**The problem**
Below are some records. Return exactly the lines from the one containing "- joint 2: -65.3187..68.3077" through the one containing "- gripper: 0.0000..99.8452", both included, and only those.

**Available records**
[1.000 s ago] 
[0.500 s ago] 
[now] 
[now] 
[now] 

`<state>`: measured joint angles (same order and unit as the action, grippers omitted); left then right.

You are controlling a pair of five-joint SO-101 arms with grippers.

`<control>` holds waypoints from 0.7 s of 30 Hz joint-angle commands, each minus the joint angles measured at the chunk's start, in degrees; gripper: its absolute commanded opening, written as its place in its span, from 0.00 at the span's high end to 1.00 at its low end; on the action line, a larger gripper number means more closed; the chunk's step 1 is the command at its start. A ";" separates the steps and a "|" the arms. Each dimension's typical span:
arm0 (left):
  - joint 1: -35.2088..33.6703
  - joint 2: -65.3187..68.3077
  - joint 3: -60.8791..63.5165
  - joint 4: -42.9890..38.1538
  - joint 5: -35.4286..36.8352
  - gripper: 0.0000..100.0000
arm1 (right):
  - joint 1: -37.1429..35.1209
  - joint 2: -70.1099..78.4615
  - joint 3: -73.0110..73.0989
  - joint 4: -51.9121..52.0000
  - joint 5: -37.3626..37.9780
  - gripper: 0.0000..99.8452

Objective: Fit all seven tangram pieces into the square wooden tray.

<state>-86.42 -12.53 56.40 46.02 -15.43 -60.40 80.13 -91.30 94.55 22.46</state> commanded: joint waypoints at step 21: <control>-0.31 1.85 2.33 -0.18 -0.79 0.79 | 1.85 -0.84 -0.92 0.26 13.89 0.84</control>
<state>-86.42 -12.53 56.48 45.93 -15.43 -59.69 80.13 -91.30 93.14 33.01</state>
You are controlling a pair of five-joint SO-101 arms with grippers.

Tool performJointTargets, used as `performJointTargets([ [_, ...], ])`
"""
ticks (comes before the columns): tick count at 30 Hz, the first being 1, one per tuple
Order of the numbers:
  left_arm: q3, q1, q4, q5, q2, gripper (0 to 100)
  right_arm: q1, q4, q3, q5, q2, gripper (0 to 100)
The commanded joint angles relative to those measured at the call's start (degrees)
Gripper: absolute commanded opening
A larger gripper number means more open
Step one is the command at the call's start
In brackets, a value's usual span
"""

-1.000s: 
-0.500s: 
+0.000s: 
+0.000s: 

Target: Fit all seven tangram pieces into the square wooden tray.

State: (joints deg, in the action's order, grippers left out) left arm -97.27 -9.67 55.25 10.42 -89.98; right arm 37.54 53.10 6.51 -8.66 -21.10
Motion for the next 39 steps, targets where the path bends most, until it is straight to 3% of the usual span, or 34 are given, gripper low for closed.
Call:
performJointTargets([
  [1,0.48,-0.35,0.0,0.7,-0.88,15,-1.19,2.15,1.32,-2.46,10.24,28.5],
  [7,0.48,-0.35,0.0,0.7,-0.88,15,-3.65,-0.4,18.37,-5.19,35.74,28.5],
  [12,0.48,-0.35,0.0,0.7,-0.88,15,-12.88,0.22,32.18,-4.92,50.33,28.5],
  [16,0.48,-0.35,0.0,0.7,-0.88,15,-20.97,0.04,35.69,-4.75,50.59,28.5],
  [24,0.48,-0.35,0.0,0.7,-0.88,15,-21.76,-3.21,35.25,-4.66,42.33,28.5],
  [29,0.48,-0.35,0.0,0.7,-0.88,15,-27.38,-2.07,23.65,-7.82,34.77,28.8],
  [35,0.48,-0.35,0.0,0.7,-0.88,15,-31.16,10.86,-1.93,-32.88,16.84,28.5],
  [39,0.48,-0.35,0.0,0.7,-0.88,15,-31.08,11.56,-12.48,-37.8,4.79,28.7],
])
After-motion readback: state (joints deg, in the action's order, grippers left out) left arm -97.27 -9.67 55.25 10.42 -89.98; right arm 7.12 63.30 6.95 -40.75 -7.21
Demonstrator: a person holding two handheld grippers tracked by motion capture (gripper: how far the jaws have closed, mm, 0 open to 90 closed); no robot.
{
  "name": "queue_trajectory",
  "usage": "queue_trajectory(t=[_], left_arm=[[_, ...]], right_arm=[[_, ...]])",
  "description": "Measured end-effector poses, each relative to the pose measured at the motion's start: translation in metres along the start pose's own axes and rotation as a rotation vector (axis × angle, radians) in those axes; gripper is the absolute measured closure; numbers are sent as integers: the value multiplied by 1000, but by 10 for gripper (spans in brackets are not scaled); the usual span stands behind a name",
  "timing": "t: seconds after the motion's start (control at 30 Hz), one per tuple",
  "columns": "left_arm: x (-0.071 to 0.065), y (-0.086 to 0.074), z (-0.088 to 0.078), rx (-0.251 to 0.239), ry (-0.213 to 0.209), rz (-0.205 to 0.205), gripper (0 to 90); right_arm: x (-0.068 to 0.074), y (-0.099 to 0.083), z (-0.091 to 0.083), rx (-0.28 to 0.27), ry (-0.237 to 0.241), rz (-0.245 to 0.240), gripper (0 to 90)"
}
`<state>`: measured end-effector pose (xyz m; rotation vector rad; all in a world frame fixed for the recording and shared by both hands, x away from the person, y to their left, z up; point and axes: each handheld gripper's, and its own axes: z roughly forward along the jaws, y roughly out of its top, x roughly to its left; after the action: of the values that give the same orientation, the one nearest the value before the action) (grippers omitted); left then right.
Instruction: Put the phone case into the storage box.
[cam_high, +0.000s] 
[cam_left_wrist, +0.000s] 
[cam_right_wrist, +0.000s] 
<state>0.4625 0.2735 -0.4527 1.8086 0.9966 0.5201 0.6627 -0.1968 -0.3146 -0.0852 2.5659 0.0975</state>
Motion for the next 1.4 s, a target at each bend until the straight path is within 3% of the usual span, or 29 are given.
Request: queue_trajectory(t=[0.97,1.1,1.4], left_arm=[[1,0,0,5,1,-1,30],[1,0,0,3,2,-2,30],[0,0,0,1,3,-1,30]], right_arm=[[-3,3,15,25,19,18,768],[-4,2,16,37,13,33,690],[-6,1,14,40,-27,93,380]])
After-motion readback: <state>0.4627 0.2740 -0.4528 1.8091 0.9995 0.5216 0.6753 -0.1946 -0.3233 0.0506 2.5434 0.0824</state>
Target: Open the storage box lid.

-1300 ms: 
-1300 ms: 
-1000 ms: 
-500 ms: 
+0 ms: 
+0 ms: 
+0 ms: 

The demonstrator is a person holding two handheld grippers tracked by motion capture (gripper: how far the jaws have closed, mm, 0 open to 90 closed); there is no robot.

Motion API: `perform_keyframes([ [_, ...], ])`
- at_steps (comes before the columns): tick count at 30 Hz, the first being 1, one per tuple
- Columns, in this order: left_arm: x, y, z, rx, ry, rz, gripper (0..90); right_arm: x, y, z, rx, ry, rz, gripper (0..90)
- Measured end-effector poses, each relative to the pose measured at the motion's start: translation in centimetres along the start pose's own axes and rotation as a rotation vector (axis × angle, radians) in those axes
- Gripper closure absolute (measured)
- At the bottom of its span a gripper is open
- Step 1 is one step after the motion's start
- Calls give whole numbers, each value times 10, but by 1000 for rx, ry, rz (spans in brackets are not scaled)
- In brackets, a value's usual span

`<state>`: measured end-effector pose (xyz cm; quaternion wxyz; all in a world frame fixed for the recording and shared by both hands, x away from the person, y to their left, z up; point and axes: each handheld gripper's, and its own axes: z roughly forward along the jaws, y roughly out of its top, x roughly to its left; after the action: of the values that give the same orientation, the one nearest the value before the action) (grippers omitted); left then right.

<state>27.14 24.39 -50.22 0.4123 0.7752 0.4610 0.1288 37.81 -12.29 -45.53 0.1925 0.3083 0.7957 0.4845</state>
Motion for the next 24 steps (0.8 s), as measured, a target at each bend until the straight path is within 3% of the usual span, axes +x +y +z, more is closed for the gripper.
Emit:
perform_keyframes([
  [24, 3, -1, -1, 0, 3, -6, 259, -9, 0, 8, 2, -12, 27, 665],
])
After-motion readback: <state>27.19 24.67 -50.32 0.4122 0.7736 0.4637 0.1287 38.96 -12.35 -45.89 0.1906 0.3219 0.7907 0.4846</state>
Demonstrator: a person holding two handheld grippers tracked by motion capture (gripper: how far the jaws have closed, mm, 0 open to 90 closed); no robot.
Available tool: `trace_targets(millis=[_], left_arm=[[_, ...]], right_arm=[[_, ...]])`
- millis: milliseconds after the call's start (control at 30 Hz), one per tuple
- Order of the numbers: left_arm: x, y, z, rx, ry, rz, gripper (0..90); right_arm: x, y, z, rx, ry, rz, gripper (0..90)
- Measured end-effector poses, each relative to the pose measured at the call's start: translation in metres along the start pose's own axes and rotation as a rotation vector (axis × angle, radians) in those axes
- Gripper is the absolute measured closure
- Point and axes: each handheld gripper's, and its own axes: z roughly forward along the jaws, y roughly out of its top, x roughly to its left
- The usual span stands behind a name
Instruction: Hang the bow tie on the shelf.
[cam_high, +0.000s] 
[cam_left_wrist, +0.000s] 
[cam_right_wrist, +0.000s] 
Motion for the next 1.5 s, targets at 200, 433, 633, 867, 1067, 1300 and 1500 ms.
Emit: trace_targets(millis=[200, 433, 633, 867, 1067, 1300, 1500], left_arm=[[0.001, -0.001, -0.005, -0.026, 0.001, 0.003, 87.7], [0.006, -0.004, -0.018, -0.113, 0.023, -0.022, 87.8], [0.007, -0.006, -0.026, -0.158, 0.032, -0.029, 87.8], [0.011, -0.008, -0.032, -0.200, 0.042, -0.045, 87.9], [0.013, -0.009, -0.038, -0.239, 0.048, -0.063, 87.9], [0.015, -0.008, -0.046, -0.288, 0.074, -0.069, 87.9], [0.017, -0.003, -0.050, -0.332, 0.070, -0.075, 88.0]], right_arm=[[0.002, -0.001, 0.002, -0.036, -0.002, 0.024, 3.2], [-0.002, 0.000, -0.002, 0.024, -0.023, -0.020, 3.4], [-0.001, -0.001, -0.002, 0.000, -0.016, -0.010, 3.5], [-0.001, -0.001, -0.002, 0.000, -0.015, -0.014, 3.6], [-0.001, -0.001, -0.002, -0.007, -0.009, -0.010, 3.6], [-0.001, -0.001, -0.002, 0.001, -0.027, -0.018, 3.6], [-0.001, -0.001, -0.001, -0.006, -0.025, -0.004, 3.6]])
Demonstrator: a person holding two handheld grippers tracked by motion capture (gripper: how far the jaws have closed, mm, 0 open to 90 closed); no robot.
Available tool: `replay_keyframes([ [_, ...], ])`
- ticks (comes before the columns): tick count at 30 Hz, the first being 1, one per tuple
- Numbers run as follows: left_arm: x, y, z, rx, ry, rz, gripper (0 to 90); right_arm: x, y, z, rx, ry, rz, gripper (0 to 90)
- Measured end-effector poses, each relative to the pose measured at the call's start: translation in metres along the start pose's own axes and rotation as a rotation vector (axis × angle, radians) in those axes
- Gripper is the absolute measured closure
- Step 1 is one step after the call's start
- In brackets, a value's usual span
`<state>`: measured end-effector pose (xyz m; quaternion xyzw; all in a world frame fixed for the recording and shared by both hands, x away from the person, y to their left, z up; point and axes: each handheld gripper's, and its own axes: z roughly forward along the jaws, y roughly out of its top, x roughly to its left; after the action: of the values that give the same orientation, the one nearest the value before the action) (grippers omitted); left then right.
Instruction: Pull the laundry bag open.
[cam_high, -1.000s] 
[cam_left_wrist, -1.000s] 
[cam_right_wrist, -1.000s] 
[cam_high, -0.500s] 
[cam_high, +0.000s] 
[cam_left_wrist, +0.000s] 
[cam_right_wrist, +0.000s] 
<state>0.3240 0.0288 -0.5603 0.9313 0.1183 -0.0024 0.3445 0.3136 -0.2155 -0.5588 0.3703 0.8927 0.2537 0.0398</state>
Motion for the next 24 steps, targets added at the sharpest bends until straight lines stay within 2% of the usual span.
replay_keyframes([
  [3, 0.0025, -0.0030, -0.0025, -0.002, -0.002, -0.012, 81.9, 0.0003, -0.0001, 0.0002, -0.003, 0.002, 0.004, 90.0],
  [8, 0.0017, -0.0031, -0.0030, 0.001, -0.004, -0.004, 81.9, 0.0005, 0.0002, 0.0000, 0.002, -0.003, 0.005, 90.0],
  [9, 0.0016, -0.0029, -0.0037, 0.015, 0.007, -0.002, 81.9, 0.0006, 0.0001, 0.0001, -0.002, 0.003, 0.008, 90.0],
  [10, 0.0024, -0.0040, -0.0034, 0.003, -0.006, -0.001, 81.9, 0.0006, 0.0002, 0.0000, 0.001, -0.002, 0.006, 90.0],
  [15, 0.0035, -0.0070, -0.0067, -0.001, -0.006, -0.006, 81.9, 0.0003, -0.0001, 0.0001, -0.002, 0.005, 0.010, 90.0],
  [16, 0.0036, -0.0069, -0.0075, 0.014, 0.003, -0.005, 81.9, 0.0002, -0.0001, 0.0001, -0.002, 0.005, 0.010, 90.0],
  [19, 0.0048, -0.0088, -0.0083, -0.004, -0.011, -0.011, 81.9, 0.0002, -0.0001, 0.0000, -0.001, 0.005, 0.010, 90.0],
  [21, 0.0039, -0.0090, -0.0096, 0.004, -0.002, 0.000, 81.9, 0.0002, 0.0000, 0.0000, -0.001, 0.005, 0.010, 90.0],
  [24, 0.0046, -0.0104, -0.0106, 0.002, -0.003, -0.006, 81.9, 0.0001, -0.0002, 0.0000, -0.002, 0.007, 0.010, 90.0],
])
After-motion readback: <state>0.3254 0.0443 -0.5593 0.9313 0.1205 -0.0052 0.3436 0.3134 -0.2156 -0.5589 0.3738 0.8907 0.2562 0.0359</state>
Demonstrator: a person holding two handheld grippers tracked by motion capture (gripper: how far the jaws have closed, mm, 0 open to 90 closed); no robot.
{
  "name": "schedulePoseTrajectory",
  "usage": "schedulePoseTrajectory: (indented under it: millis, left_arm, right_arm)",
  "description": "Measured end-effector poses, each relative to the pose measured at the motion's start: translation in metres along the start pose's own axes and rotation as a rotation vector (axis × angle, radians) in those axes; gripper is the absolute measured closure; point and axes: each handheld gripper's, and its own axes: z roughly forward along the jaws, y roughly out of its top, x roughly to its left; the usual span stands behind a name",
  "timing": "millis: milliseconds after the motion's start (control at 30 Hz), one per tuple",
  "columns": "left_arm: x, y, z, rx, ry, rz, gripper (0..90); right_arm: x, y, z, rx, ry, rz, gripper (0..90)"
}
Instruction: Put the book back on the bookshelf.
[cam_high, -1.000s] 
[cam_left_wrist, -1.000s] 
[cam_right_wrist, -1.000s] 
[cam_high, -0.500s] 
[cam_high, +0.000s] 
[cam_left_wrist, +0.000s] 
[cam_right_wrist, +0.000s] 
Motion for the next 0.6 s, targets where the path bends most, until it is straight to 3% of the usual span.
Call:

**Solution**
  - joint 2: -65.3187..68.3077
  - joint 3: -60.8791..63.5165
  - joint 4: -42.9890..38.1538
  - joint 5: -35.4286..36.8352
  - gripper: 0.0000..100.0000
arm1 (right):
  - joint 1: -37.1429..35.1209
  - joint 2: -70.1099..78.4615
  - joint 3: -73.0110..73.0989
  - joint 4: -51.9121..52.0000
  - joint 5: -37.3626..37.9780
  - gripper: 0.0000..99.8452

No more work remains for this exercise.